The task calls for the lines below from the line with "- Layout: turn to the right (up" to the line with "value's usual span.", both ends included, copied exactly, without any pictures.

- _STORED DATA_

--

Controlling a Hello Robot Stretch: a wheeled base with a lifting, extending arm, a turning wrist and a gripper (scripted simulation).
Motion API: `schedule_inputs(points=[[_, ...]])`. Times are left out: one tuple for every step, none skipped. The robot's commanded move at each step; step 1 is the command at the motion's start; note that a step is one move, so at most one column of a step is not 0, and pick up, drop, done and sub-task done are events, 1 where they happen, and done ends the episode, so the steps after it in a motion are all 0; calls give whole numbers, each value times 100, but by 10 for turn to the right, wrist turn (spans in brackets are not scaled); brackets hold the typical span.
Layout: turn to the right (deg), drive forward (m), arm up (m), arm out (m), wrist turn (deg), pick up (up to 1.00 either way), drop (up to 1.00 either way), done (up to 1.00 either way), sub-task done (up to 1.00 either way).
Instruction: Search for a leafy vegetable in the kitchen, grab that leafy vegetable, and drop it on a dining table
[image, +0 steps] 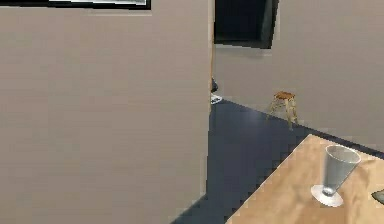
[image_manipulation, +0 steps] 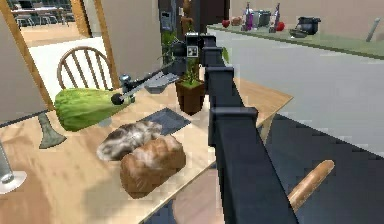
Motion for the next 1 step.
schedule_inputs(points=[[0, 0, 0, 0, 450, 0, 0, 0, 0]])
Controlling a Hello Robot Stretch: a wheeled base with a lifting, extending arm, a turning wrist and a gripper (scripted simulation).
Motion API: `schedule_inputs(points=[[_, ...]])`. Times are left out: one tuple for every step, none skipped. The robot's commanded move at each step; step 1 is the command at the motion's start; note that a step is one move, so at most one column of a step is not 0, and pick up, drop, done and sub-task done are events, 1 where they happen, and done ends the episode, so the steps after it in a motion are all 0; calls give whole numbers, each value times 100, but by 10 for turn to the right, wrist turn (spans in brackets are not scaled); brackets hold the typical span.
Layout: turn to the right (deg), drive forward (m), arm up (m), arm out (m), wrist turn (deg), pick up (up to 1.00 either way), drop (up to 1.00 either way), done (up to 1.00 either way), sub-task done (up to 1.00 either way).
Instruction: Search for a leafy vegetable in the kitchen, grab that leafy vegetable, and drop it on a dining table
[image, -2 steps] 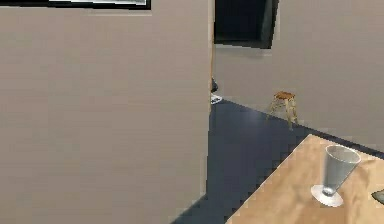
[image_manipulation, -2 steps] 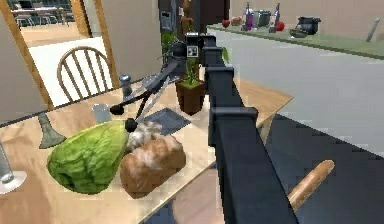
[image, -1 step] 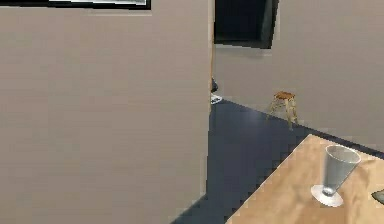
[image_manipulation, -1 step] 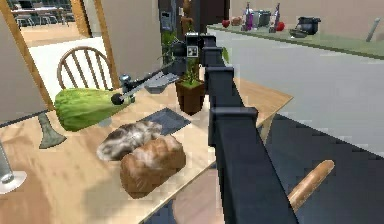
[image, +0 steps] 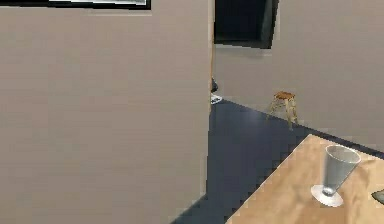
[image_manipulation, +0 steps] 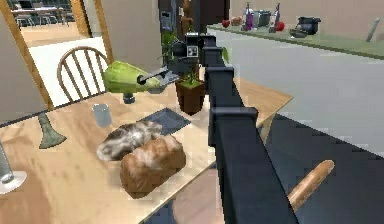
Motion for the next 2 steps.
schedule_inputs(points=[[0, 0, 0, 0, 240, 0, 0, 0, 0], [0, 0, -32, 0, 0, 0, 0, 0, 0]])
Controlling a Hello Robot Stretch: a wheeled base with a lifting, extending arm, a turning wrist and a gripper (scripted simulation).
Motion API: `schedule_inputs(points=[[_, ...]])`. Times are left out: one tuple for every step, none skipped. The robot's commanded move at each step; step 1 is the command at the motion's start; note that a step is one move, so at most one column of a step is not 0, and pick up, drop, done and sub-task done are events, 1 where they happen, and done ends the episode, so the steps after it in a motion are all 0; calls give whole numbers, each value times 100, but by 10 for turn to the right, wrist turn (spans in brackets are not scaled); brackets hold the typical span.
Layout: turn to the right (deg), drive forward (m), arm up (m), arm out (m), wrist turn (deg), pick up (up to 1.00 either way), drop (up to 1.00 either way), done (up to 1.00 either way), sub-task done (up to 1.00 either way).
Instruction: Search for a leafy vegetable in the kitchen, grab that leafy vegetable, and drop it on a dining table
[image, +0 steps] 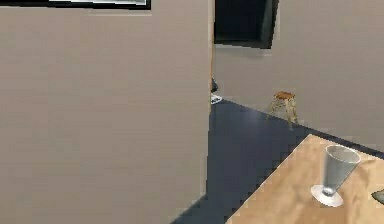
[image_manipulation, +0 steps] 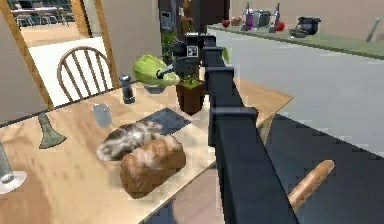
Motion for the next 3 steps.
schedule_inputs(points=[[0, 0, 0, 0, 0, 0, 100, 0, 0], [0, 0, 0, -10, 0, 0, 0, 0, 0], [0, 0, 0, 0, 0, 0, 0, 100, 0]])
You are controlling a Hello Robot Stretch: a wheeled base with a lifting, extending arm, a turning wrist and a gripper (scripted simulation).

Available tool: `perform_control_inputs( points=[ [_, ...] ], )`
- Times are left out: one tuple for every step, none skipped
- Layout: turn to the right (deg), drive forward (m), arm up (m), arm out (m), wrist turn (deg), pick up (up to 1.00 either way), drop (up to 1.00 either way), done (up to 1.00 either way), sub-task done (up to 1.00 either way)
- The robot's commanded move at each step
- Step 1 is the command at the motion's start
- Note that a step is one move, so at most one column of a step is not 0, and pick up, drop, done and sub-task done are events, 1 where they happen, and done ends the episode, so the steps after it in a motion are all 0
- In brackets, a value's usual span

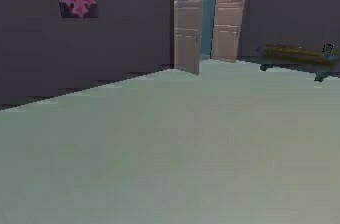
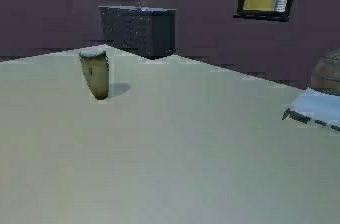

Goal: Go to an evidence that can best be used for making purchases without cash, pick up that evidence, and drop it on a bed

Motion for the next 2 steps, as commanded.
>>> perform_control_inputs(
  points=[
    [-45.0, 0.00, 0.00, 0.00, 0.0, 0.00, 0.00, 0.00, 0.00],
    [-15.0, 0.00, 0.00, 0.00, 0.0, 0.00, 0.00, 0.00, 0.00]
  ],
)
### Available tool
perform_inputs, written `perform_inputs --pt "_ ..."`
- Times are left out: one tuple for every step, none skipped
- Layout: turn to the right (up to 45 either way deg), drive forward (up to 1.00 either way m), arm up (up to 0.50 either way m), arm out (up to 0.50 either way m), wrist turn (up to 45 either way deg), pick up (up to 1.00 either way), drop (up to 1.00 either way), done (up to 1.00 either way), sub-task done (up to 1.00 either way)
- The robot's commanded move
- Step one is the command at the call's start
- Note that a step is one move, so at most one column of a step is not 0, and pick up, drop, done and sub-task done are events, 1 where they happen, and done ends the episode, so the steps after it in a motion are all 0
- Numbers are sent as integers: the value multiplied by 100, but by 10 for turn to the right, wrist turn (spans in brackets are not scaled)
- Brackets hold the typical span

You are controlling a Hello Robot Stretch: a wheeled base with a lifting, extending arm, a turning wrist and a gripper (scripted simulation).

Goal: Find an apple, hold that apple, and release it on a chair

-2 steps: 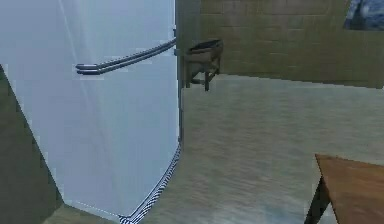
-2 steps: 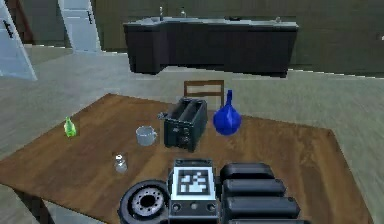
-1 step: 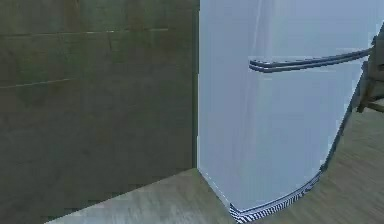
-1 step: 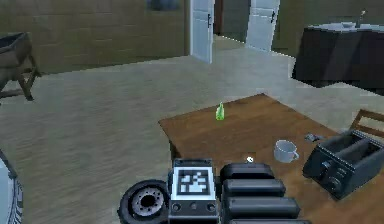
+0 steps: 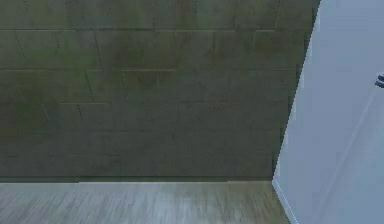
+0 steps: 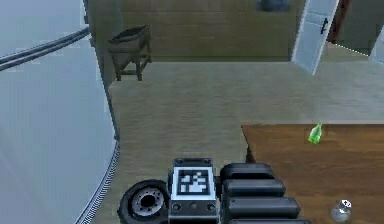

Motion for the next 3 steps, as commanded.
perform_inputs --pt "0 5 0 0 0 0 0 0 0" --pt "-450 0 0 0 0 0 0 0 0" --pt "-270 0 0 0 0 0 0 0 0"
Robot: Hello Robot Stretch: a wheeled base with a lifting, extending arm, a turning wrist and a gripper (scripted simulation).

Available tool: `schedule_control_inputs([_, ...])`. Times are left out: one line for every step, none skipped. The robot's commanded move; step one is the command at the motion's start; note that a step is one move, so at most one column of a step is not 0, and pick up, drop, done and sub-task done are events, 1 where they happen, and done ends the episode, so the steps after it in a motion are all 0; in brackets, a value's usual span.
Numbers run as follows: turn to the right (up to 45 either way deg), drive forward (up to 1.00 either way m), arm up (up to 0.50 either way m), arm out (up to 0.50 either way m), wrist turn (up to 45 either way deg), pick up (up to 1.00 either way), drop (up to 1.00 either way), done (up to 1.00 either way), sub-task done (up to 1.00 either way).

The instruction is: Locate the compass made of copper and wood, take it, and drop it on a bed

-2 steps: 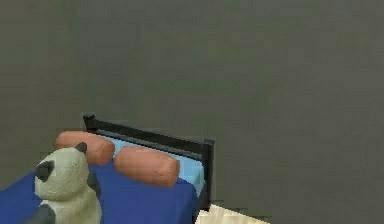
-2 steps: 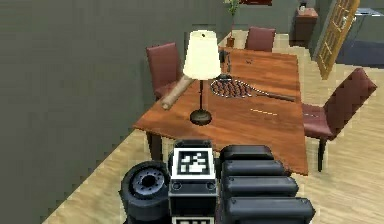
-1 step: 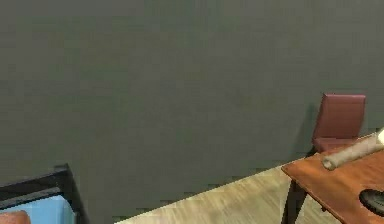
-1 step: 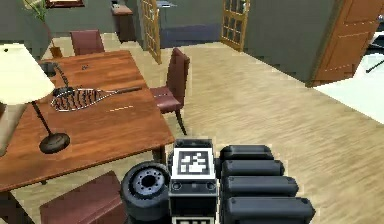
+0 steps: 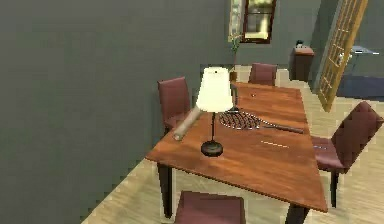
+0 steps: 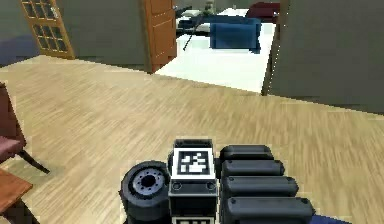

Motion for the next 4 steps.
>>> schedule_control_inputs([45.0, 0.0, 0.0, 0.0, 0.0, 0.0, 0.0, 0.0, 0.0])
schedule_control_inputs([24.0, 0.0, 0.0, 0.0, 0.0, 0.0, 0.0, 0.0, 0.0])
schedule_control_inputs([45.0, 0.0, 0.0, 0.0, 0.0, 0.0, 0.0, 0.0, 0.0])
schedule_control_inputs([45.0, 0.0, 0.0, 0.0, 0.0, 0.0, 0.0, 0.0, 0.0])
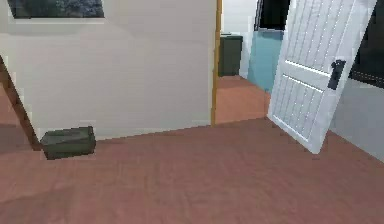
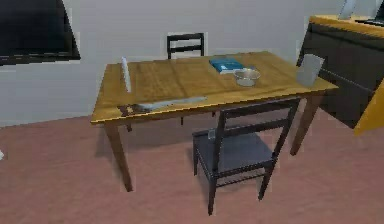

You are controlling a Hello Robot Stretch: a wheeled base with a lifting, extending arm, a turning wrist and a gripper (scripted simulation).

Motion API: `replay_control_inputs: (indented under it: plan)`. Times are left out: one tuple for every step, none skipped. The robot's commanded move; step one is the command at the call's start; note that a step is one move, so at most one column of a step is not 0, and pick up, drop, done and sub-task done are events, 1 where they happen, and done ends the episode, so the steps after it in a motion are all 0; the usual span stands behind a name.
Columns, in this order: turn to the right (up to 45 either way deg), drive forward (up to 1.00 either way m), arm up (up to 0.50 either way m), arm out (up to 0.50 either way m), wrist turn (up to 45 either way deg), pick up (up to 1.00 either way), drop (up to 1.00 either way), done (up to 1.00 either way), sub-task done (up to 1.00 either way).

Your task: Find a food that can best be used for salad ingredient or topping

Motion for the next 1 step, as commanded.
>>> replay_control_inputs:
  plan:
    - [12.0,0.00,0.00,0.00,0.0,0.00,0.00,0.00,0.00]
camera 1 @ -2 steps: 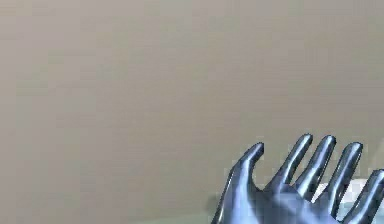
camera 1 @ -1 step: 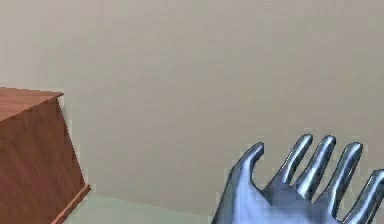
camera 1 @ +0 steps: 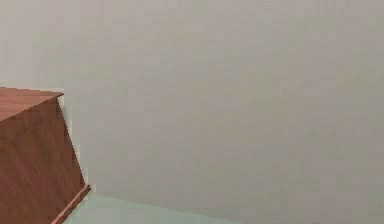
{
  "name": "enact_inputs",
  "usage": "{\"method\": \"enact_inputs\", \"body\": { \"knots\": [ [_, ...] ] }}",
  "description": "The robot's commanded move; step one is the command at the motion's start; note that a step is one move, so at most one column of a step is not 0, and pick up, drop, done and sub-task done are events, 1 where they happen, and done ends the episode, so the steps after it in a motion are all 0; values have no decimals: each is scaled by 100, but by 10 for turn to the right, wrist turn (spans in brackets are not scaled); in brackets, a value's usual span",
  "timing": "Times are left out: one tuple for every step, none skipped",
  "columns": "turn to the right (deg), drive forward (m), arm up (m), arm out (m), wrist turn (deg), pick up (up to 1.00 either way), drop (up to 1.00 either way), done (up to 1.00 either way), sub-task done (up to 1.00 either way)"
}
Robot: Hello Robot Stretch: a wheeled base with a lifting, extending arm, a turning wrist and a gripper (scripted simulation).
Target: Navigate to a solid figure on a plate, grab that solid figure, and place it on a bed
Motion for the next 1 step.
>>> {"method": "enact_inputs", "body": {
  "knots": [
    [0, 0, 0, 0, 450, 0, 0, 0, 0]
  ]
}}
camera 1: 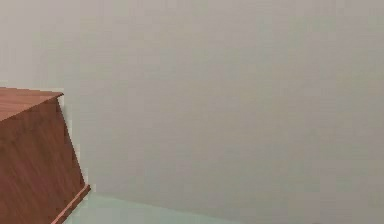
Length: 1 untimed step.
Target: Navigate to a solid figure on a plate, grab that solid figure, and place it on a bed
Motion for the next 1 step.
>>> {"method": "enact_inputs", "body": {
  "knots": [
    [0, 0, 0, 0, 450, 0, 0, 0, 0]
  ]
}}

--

- _RESULT_
- Layout: turn to the right (up to 45 either way deg), drive forward (up to 1.00 either way m), arm up (up to 0.50 either way m), arm out (up to 0.50 either way m), wrist turn (up to 45 either way deg), pick up (up to 1.00 either way), drop (up to 1.00 either way), done (up to 1.00 either way), sub-task done (up to 1.00 either way)
- The robot's commanded move
- Step one is the command at the call's start
- Note that a step is one move, so at most one column of a step is not 0, and pick up, drop, done and sub-task done are events, 1 where they happen, and done ends the episode, so the steps after it in a motion are all 0
- Numbers are sent as integers: the value multiplied by 100, but by 10 for turn to the right, wrist turn (spans in brackets are not scaled)
- Brackets hold the typical span

You are controlling a Hello Robot Stretch: a wheeled base with a lifting, extending arm, a turning wrist and a gripper (scripted simulation).

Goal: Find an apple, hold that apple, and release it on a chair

-2 steps: 
-2 steps: 
-1 step: 
-1 step: 
+0 steps: 
+0 steps: 

Motion for the next 3 steps, as commanded.
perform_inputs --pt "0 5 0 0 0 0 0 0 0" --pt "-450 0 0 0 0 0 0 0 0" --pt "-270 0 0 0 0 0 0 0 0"
Robot: Hello Robot Stretch: a wheeled base with a lifting, extending arm, a turning wrist and a gripper (scripted simulation).

Available tool: `schedule_control_inputs([_, ...])`. Times are left out: one line for every step, none skipped. The robot's commanded move; step one is the command at the motion's start; note that a step is one move, so at most one column of a step is not 0, and pick up, drop, done and sub-task done are events, 1 where they happen, and done ends the episode, so the steps after it in a motion are all 0; in brackets, a value's usual span.

That's the answer, with nothing more to add.